Per questo non le importa che il padre non lo abbia riconosciuto e che dopo il primo anno e mezzo abbia anche smesso di venirlo a trovare, «gli alimenti? non li ho mai chiesti e non so che farmene, io ho Stefano e quindi ho tutto », spalanca gli occhi azzurri sotto il caschetto rosso. Il suo bambino, stessi occhi ma capelli d’oro, in sei anni ha già cambiato tre cognomi, il primo scelto dall’ostetrica al parto, il secondo dall’anagrafe, «finalmente a 16 anni la legge mi ha consentito di dargli il mio. E a 18 ho subito iniziato a testimoniare: le donne devono sapere la verità, non è umano ingannarle, si deve dire che abortire significa uccidere tuo figlio. La legge parla chiaro, gli assistenti sociali dovrebbero aiutare la maternità quando è difficile, non farti credere che l’aborto sia una cosa normale.
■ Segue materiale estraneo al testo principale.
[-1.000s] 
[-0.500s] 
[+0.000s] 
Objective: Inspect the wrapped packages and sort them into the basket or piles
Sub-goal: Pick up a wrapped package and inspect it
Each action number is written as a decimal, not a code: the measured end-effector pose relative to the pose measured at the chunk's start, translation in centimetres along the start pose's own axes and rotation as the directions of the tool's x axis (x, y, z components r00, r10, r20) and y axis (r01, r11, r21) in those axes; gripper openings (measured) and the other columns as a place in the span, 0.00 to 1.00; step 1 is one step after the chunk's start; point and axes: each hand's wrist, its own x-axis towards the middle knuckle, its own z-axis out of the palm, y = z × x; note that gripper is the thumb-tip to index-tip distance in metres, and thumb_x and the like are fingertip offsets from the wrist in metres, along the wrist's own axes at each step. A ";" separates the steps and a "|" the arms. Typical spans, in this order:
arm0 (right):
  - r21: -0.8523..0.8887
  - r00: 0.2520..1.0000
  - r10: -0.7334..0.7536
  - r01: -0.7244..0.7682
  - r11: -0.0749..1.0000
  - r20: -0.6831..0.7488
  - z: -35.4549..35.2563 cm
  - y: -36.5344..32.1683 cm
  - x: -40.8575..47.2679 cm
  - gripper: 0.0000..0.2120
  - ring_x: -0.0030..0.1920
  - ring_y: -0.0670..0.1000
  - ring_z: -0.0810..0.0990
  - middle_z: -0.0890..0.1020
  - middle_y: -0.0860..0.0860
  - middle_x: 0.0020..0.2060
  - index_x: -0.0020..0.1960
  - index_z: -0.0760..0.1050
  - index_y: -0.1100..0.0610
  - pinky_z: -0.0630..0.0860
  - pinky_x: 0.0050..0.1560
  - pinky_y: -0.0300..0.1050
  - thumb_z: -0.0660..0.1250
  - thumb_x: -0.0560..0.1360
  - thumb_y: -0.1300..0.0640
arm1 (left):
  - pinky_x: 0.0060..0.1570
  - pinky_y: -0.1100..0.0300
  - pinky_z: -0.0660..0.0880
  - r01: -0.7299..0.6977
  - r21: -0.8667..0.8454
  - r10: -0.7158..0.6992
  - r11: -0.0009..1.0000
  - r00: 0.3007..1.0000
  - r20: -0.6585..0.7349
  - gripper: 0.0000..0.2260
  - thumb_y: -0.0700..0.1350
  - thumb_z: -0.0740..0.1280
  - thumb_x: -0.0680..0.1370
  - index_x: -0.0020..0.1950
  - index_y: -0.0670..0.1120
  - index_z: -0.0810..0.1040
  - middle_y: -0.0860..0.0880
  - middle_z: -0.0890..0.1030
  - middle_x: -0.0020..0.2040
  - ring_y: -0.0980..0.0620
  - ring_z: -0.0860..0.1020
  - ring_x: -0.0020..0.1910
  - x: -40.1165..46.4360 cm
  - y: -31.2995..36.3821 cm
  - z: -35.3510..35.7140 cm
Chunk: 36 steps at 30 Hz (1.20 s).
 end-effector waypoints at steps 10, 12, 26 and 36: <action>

Il giorno in cui ho fatto la prima ecografia l’ho visto, era piccolissimo ma così bello, era il mio dolce maschietto già amato e desiderato. Se avessi dato retta agli adulti, ok, oggi andrei in discoteca e sarei libera, ma la mia vita sarebbe disperata: allora frequentavo una compagnia poco bella e vedo come sono finiti male gli altri, come sono angosciate le mie amiche che hanno abortito. Quella piccola cosina dentro di me mi ha salvata». L’assistente sociale di una volta è stata la prima a portare un regalo a Stefano quando è nato. E oggi uno dei medici del consultorio ogni volta che mi incontra con lui mi dice: «Guarda cosa stavi per perderti».